**What to produce:**
Omit the images, then output each of the records below exactly.

**Information supplied:**

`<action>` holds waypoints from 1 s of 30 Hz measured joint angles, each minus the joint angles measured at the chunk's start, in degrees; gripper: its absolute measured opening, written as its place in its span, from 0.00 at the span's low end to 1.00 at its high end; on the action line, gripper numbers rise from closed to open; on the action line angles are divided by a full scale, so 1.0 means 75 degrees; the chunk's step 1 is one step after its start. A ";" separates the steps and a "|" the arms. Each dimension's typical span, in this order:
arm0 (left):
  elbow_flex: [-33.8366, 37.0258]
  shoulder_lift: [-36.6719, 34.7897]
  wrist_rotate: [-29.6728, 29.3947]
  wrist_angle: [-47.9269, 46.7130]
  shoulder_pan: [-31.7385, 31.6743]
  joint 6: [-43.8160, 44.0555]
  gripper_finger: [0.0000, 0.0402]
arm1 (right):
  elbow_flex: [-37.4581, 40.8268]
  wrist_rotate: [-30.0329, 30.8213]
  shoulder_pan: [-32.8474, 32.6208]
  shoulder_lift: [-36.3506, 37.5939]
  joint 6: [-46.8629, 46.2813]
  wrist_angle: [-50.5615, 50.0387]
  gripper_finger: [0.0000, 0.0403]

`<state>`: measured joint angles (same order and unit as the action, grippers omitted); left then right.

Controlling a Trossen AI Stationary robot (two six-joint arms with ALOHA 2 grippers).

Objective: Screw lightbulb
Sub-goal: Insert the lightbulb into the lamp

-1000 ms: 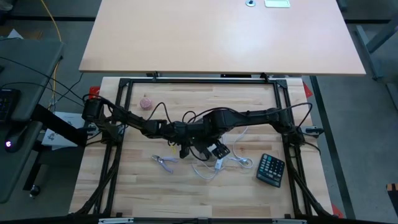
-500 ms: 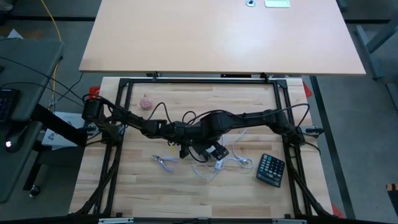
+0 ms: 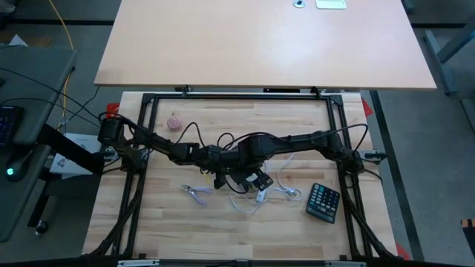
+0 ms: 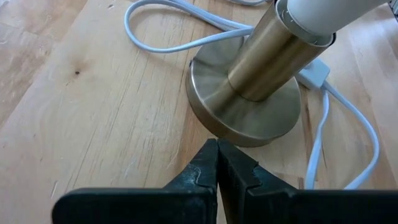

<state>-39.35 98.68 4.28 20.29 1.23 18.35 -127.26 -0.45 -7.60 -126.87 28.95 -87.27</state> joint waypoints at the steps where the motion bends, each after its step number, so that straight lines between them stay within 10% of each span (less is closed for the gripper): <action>1: 0.0000 0.0002 0.0000 0.0003 0.0000 0.0003 0.00 | 0.0136 0.0006 0.0000 0.0008 0.0000 0.0032 0.88; 30: 0.0000 -0.0001 -0.0006 0.0009 -0.0012 -0.0067 0.00 | 0.0586 -0.0162 0.0034 0.0125 -0.0402 0.0408 0.88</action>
<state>-39.35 98.67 4.23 20.36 1.15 17.85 -122.87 -1.66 -7.34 -125.93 25.94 -84.20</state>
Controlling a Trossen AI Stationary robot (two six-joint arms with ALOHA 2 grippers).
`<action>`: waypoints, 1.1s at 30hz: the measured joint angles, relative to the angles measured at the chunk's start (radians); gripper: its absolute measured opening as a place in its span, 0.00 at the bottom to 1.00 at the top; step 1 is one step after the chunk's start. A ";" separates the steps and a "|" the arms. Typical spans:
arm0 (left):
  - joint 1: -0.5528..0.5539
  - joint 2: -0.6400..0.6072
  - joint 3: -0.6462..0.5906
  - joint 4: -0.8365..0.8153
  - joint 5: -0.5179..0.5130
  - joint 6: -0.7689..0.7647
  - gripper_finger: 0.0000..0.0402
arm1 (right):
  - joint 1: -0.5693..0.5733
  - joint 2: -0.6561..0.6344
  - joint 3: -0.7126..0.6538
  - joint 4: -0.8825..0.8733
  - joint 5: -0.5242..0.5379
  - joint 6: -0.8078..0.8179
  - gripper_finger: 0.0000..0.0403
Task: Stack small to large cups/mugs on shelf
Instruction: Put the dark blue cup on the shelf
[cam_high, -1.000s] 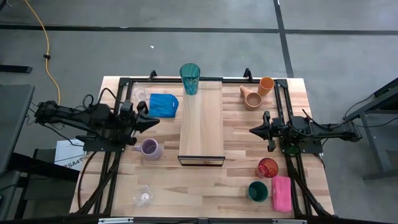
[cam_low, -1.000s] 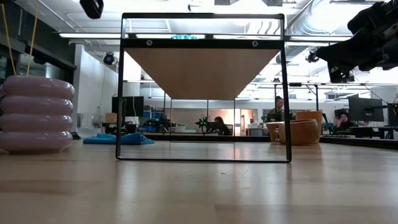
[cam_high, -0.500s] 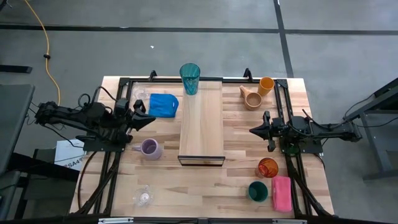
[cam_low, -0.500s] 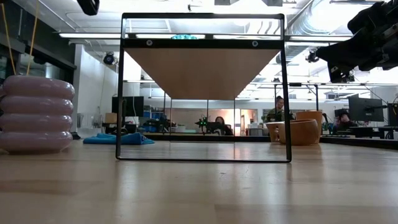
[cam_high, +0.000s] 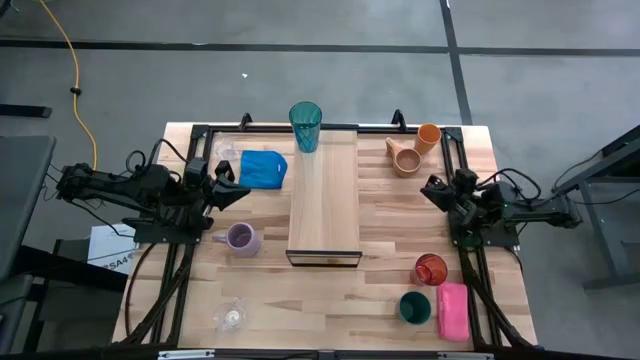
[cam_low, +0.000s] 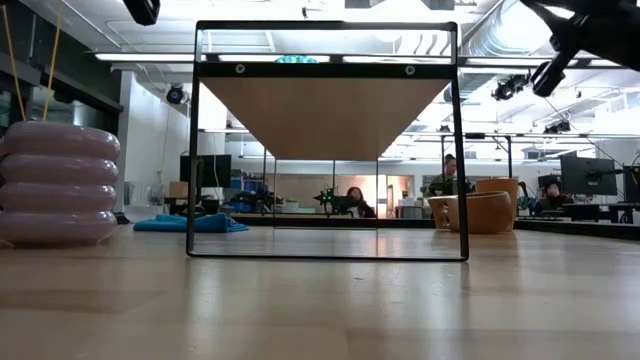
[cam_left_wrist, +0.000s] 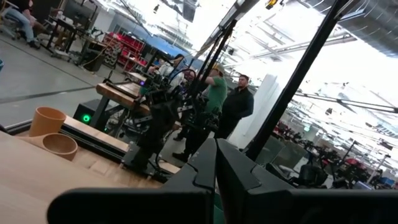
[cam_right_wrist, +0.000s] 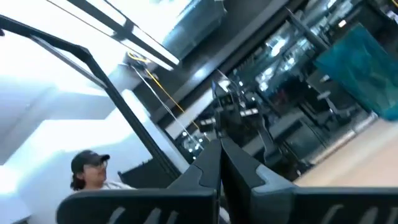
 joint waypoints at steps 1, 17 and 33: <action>0.000 0.000 0.000 0.000 0.000 0.000 0.00 | 0.000 0.000 0.000 0.005 -0.001 -0.003 0.00; 0.000 0.000 0.000 -0.005 0.000 -0.025 0.00 | 0.001 0.064 0.177 -0.251 -0.033 0.099 0.09; 0.000 0.000 0.000 -0.053 -0.004 -0.064 0.00 | 0.321 0.825 1.014 -1.134 -0.358 0.024 0.42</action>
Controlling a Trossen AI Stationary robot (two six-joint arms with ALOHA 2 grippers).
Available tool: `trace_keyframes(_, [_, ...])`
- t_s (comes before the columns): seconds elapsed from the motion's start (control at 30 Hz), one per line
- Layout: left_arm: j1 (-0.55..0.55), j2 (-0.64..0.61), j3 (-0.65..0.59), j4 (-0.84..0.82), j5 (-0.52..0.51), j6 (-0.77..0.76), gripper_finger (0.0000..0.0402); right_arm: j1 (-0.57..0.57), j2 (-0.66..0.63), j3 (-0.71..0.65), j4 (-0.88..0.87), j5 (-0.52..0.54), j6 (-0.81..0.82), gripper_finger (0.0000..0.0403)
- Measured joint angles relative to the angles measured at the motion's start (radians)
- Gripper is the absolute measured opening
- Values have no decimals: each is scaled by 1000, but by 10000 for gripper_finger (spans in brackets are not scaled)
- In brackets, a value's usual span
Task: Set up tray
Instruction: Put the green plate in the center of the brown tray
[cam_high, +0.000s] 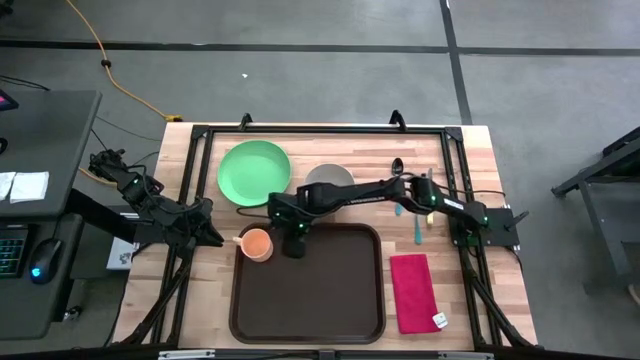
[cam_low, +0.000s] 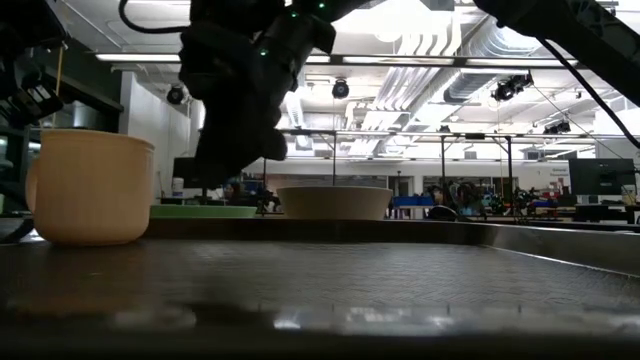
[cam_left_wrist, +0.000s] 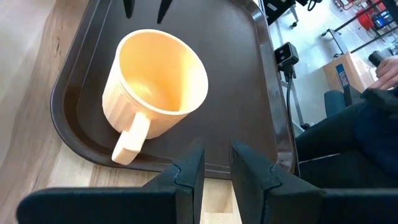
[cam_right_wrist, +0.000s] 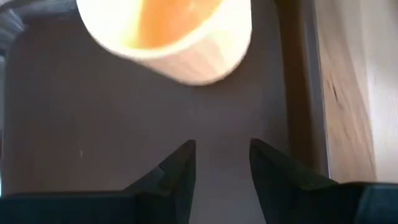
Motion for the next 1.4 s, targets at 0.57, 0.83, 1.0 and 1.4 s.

**Answer to the problem:**
`<action>` holds waypoints from 1 s of 30 Hz measured joint angles, each minus the joint angles measured at the chunk's start, in degrees; gripper: its absolute measured opening, written as its place in its span, from 0.00 at the span's low end to 1.00 at its high end; on the action line, gripper numbers rise from closed to open; on the action line angles are divided by a full scale, so 1.0 means 75 degrees; the chunk's step 1 is one step after its start. A ";" separates the steps and a "|" the arms. Each dimension's typical span, in this order:
arm0 (left):
  elbow_flex: [-33.8366, 37.0258]
  shoulder_lift: [-36.6719, 34.7897]
  wrist_rotate: [-29.6728, 29.3947]
  wrist_angle: [-47.9269, 46.7130]
  shoulder_pan: [-31.7385, 31.6743]
  joint 6: [-43.8160, 44.0555]
  gripper_finger: [0.0000, 0.0402]
arm1 (right):
  elbow_flex: [-37.4581, 40.8268]
  wrist_rotate: [-30.0329, 30.8213]
  shoulder_pan: [-32.8474, 32.6208]
  shoulder_lift: [-36.3506, 37.5939]
  joint 6: [-46.8629, 46.2813]
  wrist_angle: [-50.5615, 50.0387]
  gripper_finger: [0.0000, 0.0403]

`<state>`: measured joint angles (same order and unit as the action, grippers omitted); left then right.

Controlling a Trossen AI Stationary robot (two six-joint arms with ALOHA 2 grippers).

Objective: Screw lightbulb
Sub-goal: Insert the lightbulb into the lamp

-1000 ms: 
-500 ms: 
+0 ms: 
+0 ms: 

<state>-39.35 98.68 4.28 20.29 1.23 18.35 -127.26 -0.45 -7.60 -126.87 28.95 -87.27</state> joint waypoints at the steps where the motion bends, each after its step number, so that straight lines between them stay within 10% of each span (less is closed for the gripper): <action>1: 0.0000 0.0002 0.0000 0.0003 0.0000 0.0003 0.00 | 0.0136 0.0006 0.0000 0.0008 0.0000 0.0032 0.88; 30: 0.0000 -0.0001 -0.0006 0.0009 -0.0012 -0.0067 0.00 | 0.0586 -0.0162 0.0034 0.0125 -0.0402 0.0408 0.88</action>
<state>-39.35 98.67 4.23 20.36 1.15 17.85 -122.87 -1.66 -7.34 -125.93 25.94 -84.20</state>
Controlling a Trossen AI Stationary robot (two six-joint arms with ALOHA 2 grippers).
`<action>`: waypoints, 1.1s at 30hz: the measured joint angles, relative to the angles measured at the chunk's start (radians); gripper: its absolute measured opening as a place in its span, 0.00 at the bottom to 1.00 at the top; step 1 is one step after the chunk's start. A ";" separates the steps and a "|" the arms. Typical spans:
arm0 (left):
  - joint 1: -0.5528..0.5539
  - joint 2: -0.6400..0.6072
  - joint 3: -0.6462..0.5906
  - joint 4: -0.8365..0.8153
  - joint 5: -0.5179..0.5130
  - joint 6: -0.7689..0.7647
  - gripper_finger: 0.0000..0.0402
arm1 (right):
  - joint 1: -0.5693..0.5733
  - joint 2: -0.6561..0.6344
  - joint 3: -0.7126..0.6538
  - joint 4: -0.8825..0.8733
  - joint 5: -0.5242..0.5379
  - joint 6: -0.8078..0.8179
  - gripper_finger: 0.0000..0.0403
Task: Stack small to large cups/mugs on shelf
Instruction: Put the dark blue cup on the shelf
[cam_high, -1.000s] 
[cam_low, -1.000s] 
[cam_high, -0.500s] 
[cam_low, -0.500s] 
[cam_high, +0.000s] 
[cam_low, +0.000s] 
[cam_left_wrist, +0.000s] 
[cam_right_wrist, +0.000s] 
 joint waypoints at steps 1, 17 and 33: <action>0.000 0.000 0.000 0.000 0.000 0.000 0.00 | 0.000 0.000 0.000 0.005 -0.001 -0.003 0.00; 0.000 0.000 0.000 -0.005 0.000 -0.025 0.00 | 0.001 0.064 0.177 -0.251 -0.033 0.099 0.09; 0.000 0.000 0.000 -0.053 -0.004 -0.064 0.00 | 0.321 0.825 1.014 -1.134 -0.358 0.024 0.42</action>
Controlling a Trossen AI Stationary robot (two six-joint arms with ALOHA 2 grippers).
Available tool: `trace_keyframes(_, [_, ...])`
- t_s (comes before the columns): seconds elapsed from the motion's start (control at 30 Hz), one per line
- Layout: left_arm: j1 (-0.55..0.55), j2 (-0.64..0.61), j3 (-0.65..0.59), j4 (-0.84..0.82), j5 (-0.52..0.51), j6 (-0.77..0.76), gripper_finger (0.0000..0.0402); right_arm: j1 (-0.57..0.57), j2 (-0.66..0.63), j3 (-0.71..0.65), j4 (-0.88..0.87), j5 (-0.52..0.54), j6 (-0.81..0.82), gripper_finger (0.0000..0.0403)
- Measured joint angles relative to the angles measured at the motion's start (radians)
- Gripper is the absolute measured opening
- Values have no decimals: each is scaled by 1000, but by 10000 for gripper_finger (spans in brackets are not scaled)
- In brackets, a value's usual span
Task: Set up tray
Instruction: Put the green plate in the center of the brown tray
[cam_high, +0.000s] 
[cam_low, +0.000s] 
[cam_left_wrist, +0.000s] 
[cam_right_wrist, +0.000s] 
Motion for the next 1.4 s, targets at 0.57, 0.83, 1.0 and 1.4 s.

The requested output has been fully supplied.